The original name of Okomfo Anokye was Kwame Frimpon Anokye (Okomfo means "priest"). Some traditions say that he came from Akwapim in the Akwamu Kingdom southeast of Ashanti, but his descendants claim he was born of an Ashanti mother and Adansi father and was related to the military leader Osei Tutu (the other cofounder of the Ashanti Kingdom) through a maternal uncle. When Osei Tutu succeeded about 1690 to the leadership of the small group of Akan forest states around the city of Kumasi which were already grouped in loose military alliance, Anokye was his adviser and chief priest. Tutu and Anokye, who must be considered together, carried out the expansionist policy of their predecessors, defeating two powerful enemies, the Akan Doma to the northwest and the Denkyera empire to the south. To throw off the Denkyera yoke required a powerful unity that transcended the particularism of the Ashanti segments, and Anokye employed not only the political influence of his priesthood but also added the spiritual ties that transformed the loose Ashanti alliance into a "national" union in 1695.

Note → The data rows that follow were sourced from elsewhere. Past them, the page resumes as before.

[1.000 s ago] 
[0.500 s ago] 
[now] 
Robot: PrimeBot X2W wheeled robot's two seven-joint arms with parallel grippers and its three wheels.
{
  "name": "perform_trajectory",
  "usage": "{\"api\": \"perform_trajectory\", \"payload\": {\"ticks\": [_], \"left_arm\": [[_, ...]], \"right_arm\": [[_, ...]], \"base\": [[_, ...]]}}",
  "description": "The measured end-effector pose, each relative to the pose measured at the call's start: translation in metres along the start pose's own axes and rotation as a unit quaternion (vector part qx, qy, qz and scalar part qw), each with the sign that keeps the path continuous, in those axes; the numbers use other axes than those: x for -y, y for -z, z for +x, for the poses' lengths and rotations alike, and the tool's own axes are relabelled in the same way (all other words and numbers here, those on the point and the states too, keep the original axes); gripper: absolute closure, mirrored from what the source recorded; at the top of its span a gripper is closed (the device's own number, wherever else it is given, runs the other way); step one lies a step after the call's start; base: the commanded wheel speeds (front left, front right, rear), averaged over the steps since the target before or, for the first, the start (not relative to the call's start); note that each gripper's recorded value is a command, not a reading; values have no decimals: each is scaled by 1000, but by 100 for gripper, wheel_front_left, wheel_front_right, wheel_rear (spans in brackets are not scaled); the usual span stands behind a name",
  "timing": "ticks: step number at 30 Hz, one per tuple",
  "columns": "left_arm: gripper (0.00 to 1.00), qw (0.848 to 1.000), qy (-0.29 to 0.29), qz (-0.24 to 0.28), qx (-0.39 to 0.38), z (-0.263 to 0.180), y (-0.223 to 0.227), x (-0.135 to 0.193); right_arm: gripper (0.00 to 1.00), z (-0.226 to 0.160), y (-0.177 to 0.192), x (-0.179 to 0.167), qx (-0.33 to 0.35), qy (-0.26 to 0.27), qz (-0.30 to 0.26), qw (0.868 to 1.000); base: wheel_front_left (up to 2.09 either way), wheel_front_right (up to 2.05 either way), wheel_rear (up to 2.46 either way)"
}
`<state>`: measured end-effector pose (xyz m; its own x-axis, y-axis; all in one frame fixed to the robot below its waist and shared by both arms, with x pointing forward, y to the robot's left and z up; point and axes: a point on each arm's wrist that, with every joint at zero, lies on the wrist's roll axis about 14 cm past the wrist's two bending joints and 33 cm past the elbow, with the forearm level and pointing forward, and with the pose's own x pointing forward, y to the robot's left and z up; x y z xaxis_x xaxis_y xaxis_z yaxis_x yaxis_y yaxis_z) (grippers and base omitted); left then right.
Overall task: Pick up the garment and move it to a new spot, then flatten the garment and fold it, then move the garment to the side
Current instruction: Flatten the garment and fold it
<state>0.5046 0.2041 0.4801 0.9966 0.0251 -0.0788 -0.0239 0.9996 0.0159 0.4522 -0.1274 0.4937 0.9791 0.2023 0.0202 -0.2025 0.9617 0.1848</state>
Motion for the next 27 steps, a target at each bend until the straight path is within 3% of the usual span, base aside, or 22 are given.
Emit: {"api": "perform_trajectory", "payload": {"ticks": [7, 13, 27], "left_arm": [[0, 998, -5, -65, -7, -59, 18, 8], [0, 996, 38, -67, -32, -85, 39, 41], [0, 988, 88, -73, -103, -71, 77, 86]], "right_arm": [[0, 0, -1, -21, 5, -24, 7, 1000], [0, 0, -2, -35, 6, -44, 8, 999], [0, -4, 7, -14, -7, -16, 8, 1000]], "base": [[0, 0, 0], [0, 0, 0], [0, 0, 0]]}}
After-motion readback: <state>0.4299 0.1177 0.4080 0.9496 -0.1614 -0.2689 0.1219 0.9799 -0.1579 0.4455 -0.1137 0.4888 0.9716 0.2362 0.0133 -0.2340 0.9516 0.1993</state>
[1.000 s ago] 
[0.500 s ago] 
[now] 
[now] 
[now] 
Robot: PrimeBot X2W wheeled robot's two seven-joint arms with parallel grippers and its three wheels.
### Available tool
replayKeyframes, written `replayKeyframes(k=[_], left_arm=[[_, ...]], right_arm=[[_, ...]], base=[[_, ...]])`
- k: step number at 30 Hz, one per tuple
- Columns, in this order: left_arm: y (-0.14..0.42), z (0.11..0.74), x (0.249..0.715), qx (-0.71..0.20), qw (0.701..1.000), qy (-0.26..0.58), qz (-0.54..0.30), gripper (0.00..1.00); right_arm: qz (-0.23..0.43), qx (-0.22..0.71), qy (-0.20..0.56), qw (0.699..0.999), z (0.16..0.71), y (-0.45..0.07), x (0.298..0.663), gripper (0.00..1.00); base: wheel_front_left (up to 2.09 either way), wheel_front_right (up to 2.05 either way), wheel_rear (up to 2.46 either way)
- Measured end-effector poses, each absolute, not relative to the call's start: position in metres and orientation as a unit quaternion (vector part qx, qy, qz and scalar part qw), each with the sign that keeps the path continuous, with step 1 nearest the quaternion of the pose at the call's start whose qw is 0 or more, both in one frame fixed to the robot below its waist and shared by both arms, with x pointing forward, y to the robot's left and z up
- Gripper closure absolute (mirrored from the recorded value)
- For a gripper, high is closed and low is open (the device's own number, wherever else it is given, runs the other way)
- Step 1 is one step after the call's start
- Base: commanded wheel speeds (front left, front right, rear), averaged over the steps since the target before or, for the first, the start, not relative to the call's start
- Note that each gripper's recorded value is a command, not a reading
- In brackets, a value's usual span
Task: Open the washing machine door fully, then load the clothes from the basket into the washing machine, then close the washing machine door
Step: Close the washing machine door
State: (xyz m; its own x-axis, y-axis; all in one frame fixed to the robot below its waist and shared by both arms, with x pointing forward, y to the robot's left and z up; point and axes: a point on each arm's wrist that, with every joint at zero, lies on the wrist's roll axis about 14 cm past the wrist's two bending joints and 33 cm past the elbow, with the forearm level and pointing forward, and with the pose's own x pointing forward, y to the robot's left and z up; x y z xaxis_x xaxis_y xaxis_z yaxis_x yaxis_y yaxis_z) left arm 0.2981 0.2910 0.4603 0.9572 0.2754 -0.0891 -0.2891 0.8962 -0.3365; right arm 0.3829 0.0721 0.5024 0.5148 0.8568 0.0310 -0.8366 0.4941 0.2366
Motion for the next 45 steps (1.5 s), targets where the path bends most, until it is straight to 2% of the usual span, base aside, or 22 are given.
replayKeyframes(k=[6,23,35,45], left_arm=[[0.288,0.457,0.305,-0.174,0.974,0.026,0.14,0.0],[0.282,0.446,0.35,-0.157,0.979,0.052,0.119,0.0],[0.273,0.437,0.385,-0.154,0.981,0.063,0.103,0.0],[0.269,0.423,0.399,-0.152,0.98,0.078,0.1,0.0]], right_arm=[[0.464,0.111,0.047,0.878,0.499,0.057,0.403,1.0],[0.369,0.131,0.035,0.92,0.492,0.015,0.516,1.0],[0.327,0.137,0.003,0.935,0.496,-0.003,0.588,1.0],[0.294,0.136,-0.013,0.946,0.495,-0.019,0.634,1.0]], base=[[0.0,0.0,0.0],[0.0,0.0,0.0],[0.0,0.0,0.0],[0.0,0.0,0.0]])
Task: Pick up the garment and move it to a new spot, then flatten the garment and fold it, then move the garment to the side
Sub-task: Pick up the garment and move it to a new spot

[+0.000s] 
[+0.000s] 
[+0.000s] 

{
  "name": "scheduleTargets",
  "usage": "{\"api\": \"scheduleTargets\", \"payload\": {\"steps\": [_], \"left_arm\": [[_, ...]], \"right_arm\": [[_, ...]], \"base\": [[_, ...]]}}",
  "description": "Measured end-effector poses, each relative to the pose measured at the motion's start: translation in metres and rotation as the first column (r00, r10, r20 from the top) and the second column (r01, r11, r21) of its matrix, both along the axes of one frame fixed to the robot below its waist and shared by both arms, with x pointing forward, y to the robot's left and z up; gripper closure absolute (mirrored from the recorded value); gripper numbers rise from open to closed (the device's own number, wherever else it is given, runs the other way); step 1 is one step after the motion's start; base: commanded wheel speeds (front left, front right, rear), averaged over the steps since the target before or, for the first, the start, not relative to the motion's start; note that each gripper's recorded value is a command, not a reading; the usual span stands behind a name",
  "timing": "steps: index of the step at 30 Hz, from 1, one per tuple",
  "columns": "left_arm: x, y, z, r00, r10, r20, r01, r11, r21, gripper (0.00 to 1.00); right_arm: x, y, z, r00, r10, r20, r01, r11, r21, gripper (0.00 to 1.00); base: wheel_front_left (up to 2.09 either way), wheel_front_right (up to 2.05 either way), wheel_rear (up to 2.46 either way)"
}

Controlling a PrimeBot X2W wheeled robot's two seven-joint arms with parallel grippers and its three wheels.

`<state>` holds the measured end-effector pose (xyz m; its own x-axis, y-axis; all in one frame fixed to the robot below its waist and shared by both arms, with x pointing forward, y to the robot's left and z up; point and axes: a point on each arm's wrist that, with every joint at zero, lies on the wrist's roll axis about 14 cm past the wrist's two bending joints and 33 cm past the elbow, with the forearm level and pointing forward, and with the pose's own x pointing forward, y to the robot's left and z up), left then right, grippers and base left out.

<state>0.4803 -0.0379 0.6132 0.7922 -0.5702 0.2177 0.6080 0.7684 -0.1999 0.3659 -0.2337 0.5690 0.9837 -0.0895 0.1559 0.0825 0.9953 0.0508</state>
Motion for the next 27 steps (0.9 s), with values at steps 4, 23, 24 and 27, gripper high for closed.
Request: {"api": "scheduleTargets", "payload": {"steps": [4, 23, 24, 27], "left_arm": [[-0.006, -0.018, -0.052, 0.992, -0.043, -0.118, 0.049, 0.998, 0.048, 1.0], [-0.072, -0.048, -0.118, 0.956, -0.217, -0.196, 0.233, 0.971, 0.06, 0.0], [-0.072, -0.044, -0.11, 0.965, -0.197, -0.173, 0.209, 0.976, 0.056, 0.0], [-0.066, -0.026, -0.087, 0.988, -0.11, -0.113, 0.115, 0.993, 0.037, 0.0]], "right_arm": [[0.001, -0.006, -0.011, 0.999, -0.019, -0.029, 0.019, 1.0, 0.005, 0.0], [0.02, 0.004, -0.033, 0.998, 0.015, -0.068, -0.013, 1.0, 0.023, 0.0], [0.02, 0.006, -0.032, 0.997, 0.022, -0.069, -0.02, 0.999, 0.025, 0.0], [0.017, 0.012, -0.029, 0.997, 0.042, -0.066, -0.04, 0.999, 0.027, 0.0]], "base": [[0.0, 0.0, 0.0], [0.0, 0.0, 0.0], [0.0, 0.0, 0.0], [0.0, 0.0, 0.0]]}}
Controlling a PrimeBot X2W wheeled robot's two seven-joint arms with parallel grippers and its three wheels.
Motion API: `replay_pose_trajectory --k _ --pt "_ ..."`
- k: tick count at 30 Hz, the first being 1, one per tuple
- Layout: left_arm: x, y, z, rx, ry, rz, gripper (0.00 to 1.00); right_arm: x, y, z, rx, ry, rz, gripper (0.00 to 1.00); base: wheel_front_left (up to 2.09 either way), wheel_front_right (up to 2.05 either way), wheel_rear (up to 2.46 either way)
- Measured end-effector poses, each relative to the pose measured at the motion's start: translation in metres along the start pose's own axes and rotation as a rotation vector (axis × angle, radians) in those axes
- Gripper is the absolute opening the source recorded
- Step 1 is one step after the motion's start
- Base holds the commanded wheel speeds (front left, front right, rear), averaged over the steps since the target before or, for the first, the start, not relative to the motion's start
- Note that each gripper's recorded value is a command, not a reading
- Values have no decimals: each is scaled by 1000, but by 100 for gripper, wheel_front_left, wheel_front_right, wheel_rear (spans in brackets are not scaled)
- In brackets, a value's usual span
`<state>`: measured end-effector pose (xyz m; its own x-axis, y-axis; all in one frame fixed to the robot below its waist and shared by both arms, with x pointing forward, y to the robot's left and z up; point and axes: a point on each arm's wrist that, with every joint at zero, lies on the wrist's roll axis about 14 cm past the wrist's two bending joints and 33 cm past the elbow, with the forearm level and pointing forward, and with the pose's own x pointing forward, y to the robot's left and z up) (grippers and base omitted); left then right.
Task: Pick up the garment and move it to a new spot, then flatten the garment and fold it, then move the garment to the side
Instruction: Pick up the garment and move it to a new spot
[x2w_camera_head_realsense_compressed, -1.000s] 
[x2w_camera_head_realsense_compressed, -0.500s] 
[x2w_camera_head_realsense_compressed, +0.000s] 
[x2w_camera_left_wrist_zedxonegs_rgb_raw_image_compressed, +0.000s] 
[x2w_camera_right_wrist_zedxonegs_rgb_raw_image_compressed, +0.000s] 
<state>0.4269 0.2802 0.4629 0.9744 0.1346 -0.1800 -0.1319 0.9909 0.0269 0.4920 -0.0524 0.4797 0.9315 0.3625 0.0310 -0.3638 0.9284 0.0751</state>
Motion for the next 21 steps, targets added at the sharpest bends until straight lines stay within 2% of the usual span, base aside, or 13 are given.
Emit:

Anokye and Tutu established rituals and customs of the Ashanti state to diminish the influence of local traditions. They designated Kumasi the Ashanti capital. They established a state council of the chiefs of the preexisting states admitted to the union and suppressed all competing traditions of origin. Finally, they reorganized the Ashanti army.
The war with Denkyera from 1699 to 1701 went badly at first, but when the Denkyera army reached the gates of Kumasi, Anokye's "incantations" supposedly produced defections among their generals. The Ashanti broke the Denkyera hegemony and captured the Dutch deed of rent for Elmina Castle. This gave the Ashanti access to the African coast and involved them henceforth in the commerce and politics of the coastal slave trade. After Tutu's death in 1717, Anokye is said to have returned to Akwapim and died there.
The greatness of Anokye the lawgiver and of Tutu the warrior is measured by the permanency of the nation they created, its symbolism and ritual alive today in the greater state of Ghana. A historical judgment on Anokye is that he enabled the Ashanti "to succeed where Hellas had failed," that is, to retain their national unity after their war of liberation.
Further Reading
- The best general work that includes information on Anokye is W.E.F. Ward, A History of Ghana (1948; 4th ed. 1967), which treats the rise of the Ashanti in the context of Gold Coast history and gives a historical interpretation of the Okomfo Anokye-Osei Tutu tradition. The Anokye tradition is recorded in R.S. Rattray, Ashanti Law and Constitution (1929). Also useful for an understanding of Anokye and the Ashanti is A. Adu Boahen's account, "Asante and Fante, A.D. 1000-1800," in J.F. Ade Ajayi and Ian Espie, eds., A Thousand Years of West African History (1965; rev. ed. 1969).
- Basil Davidson, Black Mother: The Years of the African Slave Trade (1961) and The Growth of African Civilization: A History of West Africa, 1000-1800 (1965; rev. ed. 1967), treat Anokye enthusiastically and vividly. John E. Flint, Nigeria and Ghana (1966), is more scholarly and tries to distinguish between the contributions of Tutu and Anokye. Anthropologist Ivor Wilks appears to doubt the authenticity of the Anokye tradition, or at least to question his contemporaneousness with Tutu; in his "Ashanti Government" in Daryll Forde and P.M. Kaberry, eds., West African Kingdoms in the Nineteenth Century (1967), he accounts for the rise of the Ashanti Union without reference to Anokye.